My thoughts are very much with all the survivors of those incidents, especially those still living with the aftermath of last week’s attacks and the loved ones of those who were killed.

If you were present at any of these attacks or lost someone close to you, this most recent incident will have had a much more serious impact: if you have been traumatised when something happens to remind you of the original, traumatising event, it can feel as if you are re-living the event, that it is happening again. This is not just 'remembering' - you feel the same emotions of terror and horror, the same physical sensations of pain, a beating heart, and breathlessness. You might even see images of what happened. You might find your sleep is disturbed, and in your nightmares, you see a film of the whole scene and relive the fear.

This is what therapists mean when we talk about being 'triggered', and it can be extremely destabilising, leaving you feeling powerless to stop the waves of feelings, images, and sensations. It's like time travel - you feel like you are torn away from the present and sent hurtling back to a terrifying, painful moment in the past from which you cannot escape. The 'trigger' could be something as simple as a glance, a look from someone, a crowded street or train, or a loud noise... it doesn’t have to be as dramatic as what happened on Friday. Sometimes you might not even realise what the trigger was. The impact can be the same.

Why does this happen?

What happens when you get triggered and what can you do about it? How can you make yourself feel safe?

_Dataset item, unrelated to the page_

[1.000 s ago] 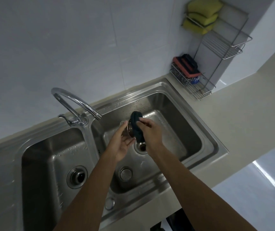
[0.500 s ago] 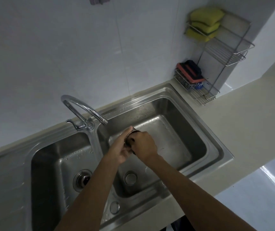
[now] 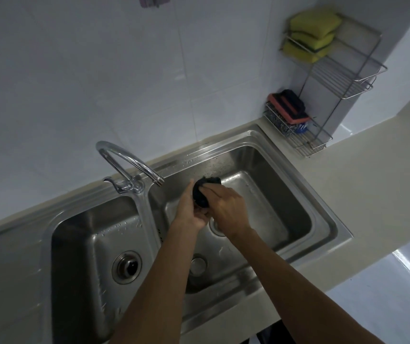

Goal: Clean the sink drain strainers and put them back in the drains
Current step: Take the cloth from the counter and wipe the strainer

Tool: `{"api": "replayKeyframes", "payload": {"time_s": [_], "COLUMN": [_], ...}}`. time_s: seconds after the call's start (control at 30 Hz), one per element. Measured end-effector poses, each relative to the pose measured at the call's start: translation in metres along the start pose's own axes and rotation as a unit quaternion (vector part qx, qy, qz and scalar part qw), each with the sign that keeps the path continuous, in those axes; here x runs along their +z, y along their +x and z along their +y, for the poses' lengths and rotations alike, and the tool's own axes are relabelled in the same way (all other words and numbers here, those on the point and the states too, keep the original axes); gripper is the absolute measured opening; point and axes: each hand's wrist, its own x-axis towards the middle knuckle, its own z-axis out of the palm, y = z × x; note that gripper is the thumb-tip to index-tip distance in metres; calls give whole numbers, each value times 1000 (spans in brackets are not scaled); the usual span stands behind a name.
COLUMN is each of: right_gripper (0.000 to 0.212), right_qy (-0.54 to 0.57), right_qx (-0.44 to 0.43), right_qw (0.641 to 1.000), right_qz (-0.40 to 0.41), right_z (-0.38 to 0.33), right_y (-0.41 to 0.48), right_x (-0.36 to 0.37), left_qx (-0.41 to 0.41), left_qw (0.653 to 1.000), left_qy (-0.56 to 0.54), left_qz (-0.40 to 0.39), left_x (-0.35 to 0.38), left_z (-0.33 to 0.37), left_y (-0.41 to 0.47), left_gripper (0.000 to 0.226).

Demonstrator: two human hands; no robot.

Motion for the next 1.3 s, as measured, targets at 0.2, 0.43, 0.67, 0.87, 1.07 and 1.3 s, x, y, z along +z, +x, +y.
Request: {"api": "replayKeyframes", "payload": {"time_s": [0.2,0.43,0.67,0.87,1.07,1.3], "right_gripper": [19,15,21,29,26,14], "right_qy": [167,291,474,643,718,723], "right_qx": [311,327,399,520,570,502], "right_qw": [934,893,736,482,344,467], "right_qz": [57,-105,-273,-291,-200,-93], "right_z": [25,-21,-7,10,24,70], "right_y": [15,8,20,2,-18,-26], "right_x": [-20,16,11,5,7,-18], "left_qx": [5,41,97,247,325,390], "left_qw": [996,995,985,903,816,696], "left_qy": [-92,-10,101,339,475,602], "left_qz": [-3,-86,-95,-96,-57,34], "left_x": [-53,-16,-30,-46,-40,-45], "left_z": [4,-14,-11,-8,-6,8], "left_y": [10,-6,-3,0,6,7], "left_gripper": [53,47,26,48,68,74]}}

You get triggered because of what happens to your brain and body during a traumatic incident. If you find yourself in a mildly threatening situation, information comes into the alarm system of the brain, the amygdala, which is responsible for deciding if there is a threat and, if so, for triggering the brain/body’s 'fight or flight' mechanism so that you can defend yourself by either running from, or fighting, the danger.

Usually, later that night as you sleep, your brain’s mechanisms will process this information and store it away in its 'library', the hippocampus. The hippocampus has a sense of time and place, so if a particular memory is stored there, you can tell the difference between now (when you are remembering it), and five, ten, or twenty years ago when it first happened. In a truly terrifying experience like a terrorist incident, so much information comes into the amygdala that the brain’s processing mechanisms get overwhelmed. The sensations can’t be processed, and so they stay in the alarm system.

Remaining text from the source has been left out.